All my fears are laid aside,

If I but remember only

Such as He have lived and died."

Then, I love to think of JESUS as a perpetual conscience to the world. What a perpetual safeguard, for instance, is the memory of a mother to the erring and wayward one! how the mild presence of a friend long gone, dwells with us, more potent to guard and to purify, it may be, than when alive; how, while in the full memory of such a life, you felt you could not do a base thing-could not slight the sacredness of duty. Is not the life of the best person we know like a portrait by a master-hand, which reveals not the everyday aspect of the face, but so true a foreshadowing of what we might be at our best, that it strikes all beholders as truer than life itself. The friend may not tell us anything new about life and duty, he may even be modestly unconscious that he can do us any good, but the fact that a life in conformity with the laws which we pro

fess to obey is being led by our side, makes us ashamed of any shortcoming, forbids any tampering with our consciences. So we may say that this great friend of the race, by the fact of his being partaker of our humanity, but above it, is a perpetual memento not only that we can, but that we ought to live as he did--truthful, beneficent, fruitful lives; and if contact with JESUS does nothing more for you or me than to stimulate our own natural sense of duty, and make us give the reins to the higher instead of the lower nature, surely this is a result which those who have experienced it will not think lightly of.

Lastly, this life and death have steeped humanity in an ocean of love. What so purifying, so strengthening to the young man, as to feel that in one breast at least there is stored up for him an infinite, irrepressible affection, which no unworthiness can abate, which no word or deed of his can adequately respond to, but which must leave him for ever and infinitely a debtor. What a bright experience that one being, at least, still hopes for him, and that his welldoing will be a source of highest joy to that one. It matters little whether the person be actually near us, or lives only in memory. Oftentimes the spirit of the mother lives in her boy more truly, her mild authority is more potent, after her lips have been closed in death. And so this life and death of JESUS have so mastered and entranced some of the noblest of our race, that Paul said of all that was best of him-"Not I, but CHRIST that liveth in me." Reverently we may say this, the highest revelation of GoD that we have, is the brightest smile from the great Father of all.
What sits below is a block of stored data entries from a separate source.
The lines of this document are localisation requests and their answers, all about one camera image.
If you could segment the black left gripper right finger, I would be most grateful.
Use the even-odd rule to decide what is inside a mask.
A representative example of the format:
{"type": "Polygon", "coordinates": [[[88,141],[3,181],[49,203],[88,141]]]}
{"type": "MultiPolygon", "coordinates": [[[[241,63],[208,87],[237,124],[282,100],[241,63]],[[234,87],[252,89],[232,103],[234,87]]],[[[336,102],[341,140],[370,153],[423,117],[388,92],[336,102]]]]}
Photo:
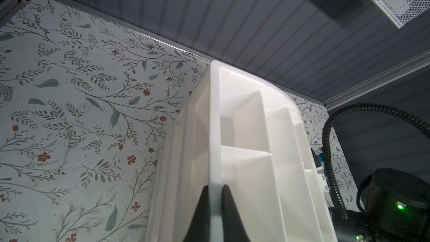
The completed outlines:
{"type": "Polygon", "coordinates": [[[228,185],[222,187],[221,212],[224,242],[250,242],[228,185]]]}

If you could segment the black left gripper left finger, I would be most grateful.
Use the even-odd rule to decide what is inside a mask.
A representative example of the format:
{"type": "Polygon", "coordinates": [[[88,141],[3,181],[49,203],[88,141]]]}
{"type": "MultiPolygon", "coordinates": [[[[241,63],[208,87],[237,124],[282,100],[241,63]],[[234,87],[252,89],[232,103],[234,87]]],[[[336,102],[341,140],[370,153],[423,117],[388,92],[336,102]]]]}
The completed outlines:
{"type": "Polygon", "coordinates": [[[210,224],[209,189],[204,186],[183,242],[209,242],[210,224]]]}

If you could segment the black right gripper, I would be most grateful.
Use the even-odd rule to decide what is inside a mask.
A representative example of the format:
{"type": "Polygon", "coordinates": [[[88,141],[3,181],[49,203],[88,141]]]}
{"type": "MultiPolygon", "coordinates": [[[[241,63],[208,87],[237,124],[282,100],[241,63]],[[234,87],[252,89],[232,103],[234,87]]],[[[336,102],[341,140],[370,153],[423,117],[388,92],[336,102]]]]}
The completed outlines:
{"type": "Polygon", "coordinates": [[[412,174],[383,168],[363,180],[360,211],[343,220],[330,209],[339,242],[427,242],[430,239],[430,185],[412,174]]]}

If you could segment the white desk drawer organizer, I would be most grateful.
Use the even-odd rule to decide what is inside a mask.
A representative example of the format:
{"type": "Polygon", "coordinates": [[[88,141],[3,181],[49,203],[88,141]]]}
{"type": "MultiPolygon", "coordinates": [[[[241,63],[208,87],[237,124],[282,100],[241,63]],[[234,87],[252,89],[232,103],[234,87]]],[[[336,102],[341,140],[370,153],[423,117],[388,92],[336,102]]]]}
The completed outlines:
{"type": "Polygon", "coordinates": [[[148,242],[183,242],[209,189],[209,242],[222,242],[222,187],[251,242],[334,242],[301,113],[281,89],[213,61],[159,152],[148,242]]]}

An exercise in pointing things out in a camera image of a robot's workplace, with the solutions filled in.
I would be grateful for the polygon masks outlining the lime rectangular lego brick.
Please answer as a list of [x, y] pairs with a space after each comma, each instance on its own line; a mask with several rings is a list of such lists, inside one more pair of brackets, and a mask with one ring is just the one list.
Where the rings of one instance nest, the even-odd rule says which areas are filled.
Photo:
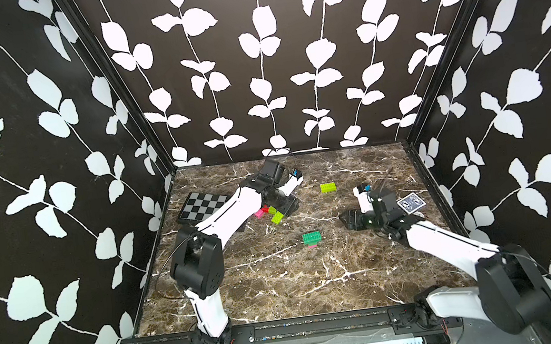
[[321, 188], [321, 192], [324, 193], [332, 193], [337, 190], [337, 186], [334, 182], [329, 183], [322, 183], [319, 185], [319, 188]]

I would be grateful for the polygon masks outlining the dark green long lego brick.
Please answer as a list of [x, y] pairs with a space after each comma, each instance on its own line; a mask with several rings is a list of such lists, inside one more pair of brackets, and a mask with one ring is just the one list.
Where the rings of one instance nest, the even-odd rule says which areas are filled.
[[303, 234], [303, 242], [306, 246], [309, 246], [314, 243], [320, 243], [323, 239], [319, 231], [313, 231], [312, 233]]

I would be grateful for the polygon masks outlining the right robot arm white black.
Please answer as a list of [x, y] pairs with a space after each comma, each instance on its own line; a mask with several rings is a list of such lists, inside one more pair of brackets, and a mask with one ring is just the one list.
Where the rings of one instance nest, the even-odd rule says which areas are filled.
[[384, 234], [390, 241], [430, 254], [464, 271], [471, 287], [431, 287], [417, 297], [415, 313], [430, 318], [473, 318], [519, 334], [551, 314], [551, 279], [523, 247], [498, 246], [441, 228], [420, 215], [426, 202], [411, 193], [358, 186], [359, 206], [340, 214], [350, 231]]

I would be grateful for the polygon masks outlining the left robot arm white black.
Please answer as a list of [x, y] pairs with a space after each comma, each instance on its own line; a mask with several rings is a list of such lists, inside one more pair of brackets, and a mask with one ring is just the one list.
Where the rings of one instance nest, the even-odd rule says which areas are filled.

I might say of the influence of JESUS what Coleridge beautifully says of the healing and elevating power of Nature:

"With tender ministrations, thou, O Nature,

Healest thy wandering and distracted child;
Thou pourest on him thy soft influences,

Thy sunny hues, fair forms, and breathing sweets,
The melody of words and winds and waters;

Till he relent, and can no more endure

To be a jarring, solitary thing
Amidst the general voice and minstrelsy;
But bursting into tears, wins back his way,
His angry spirit healed and harmonised
By the benignant touch of love and mercy."